What You Need to Know About Adult Sibling Grief
Sibling Loss, the Forgotten Grief
In 2010 I lost my sister to a terrible car accident. It was the start of a journey I will never forget. Her loss has altered my life in ways I couldn't even have imagined at the time. My life was changed in ways no one ever tells you about—and in some ways it changed my life's very purpose. You go through these immense changes and feelings very much alone, regardless of how much support you have.
Sibling grief is one of the forgotten griefs. Even with the best of intentions, the parents, the spouse, and the children are all considered to be the primary people experiencing grief—and yet we have forgotten the siblings. The sibling bond is one that goes all the way back to childhood, in the sharing of secrets, jokes, and experiences over the course of many years. It is a bond that is unique to each sibling pair, which therefore results in a grief that is just as unique.

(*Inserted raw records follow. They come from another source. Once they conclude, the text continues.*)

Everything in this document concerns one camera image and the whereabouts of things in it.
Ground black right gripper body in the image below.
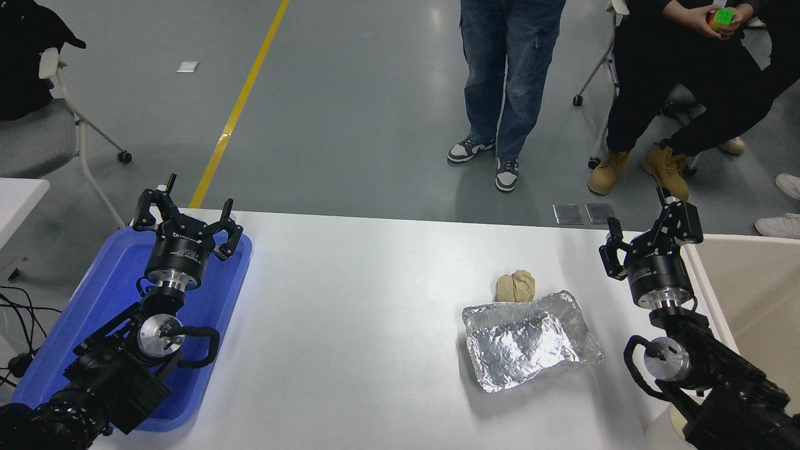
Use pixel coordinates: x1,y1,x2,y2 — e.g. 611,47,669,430
627,249,695,307

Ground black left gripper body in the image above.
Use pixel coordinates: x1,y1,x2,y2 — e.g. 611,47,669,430
145,226,213,281

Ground white paper cup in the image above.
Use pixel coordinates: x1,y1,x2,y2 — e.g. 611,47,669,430
644,403,694,450

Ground seated person's right hand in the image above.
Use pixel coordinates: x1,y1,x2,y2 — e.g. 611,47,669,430
663,0,720,39

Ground seated person's left hand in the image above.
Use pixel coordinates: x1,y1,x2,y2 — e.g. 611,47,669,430
718,2,756,40

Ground metal floor plate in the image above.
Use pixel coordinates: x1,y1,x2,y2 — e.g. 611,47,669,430
585,202,618,226
552,203,584,226

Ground blue plastic tray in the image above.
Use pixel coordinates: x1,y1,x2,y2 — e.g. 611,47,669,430
12,225,254,433

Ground large pale bin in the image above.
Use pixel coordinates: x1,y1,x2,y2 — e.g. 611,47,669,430
684,234,800,418

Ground crumpled tan paper ball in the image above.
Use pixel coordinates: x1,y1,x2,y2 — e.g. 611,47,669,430
496,269,537,304

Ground crumpled silver foil tray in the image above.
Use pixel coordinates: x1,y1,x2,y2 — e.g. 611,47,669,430
462,290,606,394

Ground person with tan boots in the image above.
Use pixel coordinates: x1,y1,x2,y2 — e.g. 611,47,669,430
587,0,776,204

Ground small white side table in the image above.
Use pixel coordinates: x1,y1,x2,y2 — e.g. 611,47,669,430
0,178,51,280

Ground grey seat wheeled chair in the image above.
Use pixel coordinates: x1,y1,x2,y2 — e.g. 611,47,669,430
0,47,133,229

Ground person with white shoes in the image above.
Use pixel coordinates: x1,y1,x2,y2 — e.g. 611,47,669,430
754,0,800,239

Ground black garment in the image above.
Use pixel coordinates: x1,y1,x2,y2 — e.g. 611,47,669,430
0,0,88,121

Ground person with sneakers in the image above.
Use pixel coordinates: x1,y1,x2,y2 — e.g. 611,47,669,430
447,0,568,193

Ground white frame wheeled chair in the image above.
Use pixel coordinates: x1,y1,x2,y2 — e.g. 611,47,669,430
572,0,701,177

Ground black cables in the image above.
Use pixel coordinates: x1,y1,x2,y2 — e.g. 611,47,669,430
0,286,64,389

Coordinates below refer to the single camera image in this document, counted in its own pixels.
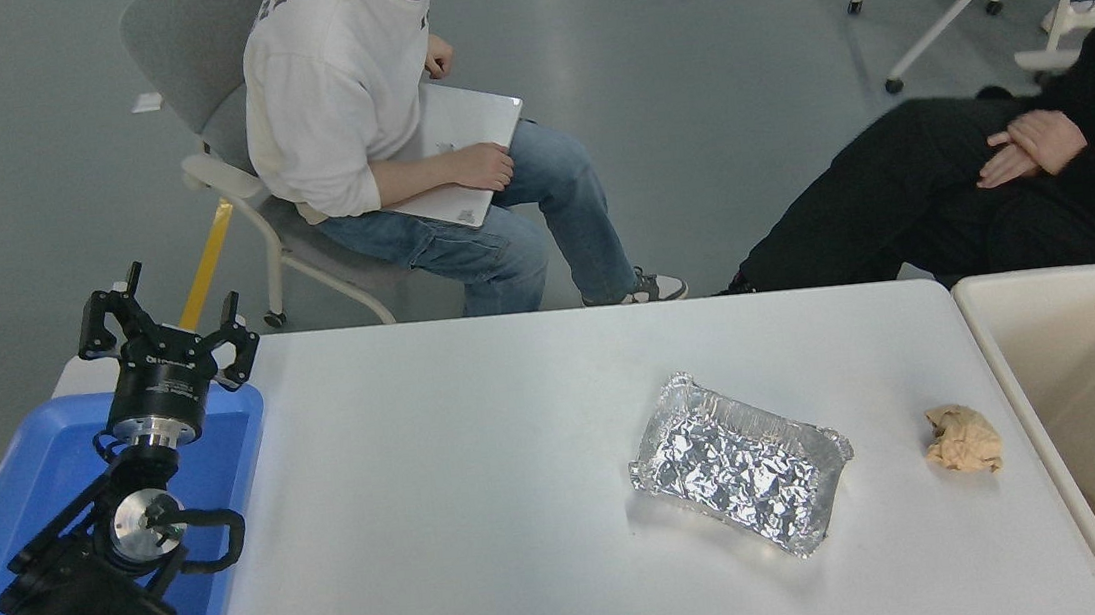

One of the things I remember most about being in the throes of grief was that I spent much of my time seeking answers. I turned to books primarily in search of anything that could ease my aching heart. I read books on religion. I read stories on the afterlife. I searched and searched for books on sibling grief, but I found few. Those that I found spoke primarily of the stages of grief. They weighed in on what you are going to be feeling, and that just made me angry, because I didn't need a book to tell me what I was feeling. I was living it.
What Did I Need as a Grieving Sibling?
So what did I need as a grieving sibling? I needed to know that the raw overwhelming emotions I felt were normal. I needed to know that screaming, crying, throwing up until I couldn't anymore, that it was normal. I needed to know that it was okay to scream I hate the world. I needed to know that my terrifying nightmares were normal. I needed to know that it was okay to live. That washing my dishes, when the world had been so drastically altered was okay. Basically, I just needed to know that I was normal, when in actuality I felt crazy inside.
How Can You Help A Grieving Sibling?
Recognize their need to grieve, and be courteous of that. Respect their need to be alone if they don't reach out to you, but if they do be ready to listen. Let the grieving person guide the conversation. The most helpful thing I ever heard anyone say is "I'm so sorry." There is nothing more that can be said. Many of the cliche's that you hear, such as, they are in a better place, for example, may not result in any true comfort. You risk hurting the grieving person further. Remember that your behavior in this critical time of their life is something they will not forget.
Be patient and understanding of their mood changes. They are going through one of the most difficult things to process and need your understanding. They will be angry, possibly at everything and need to express that anger. If you can't handle it, it is okay too. Not everyone is cut out to be a grieving person's confidante.
Remember that even though sibling loss seems to be the forgotten grief there is always someone to reach out to and help. Someone who knows what your going through, or has been through something similar can sometimes be a comfort. You will find comfort in the most unusual places, and sometimes with the most unexpected people. I once read that when grieving, friends often become strangers and strangers can become friends. Never has there been a truer statement than that.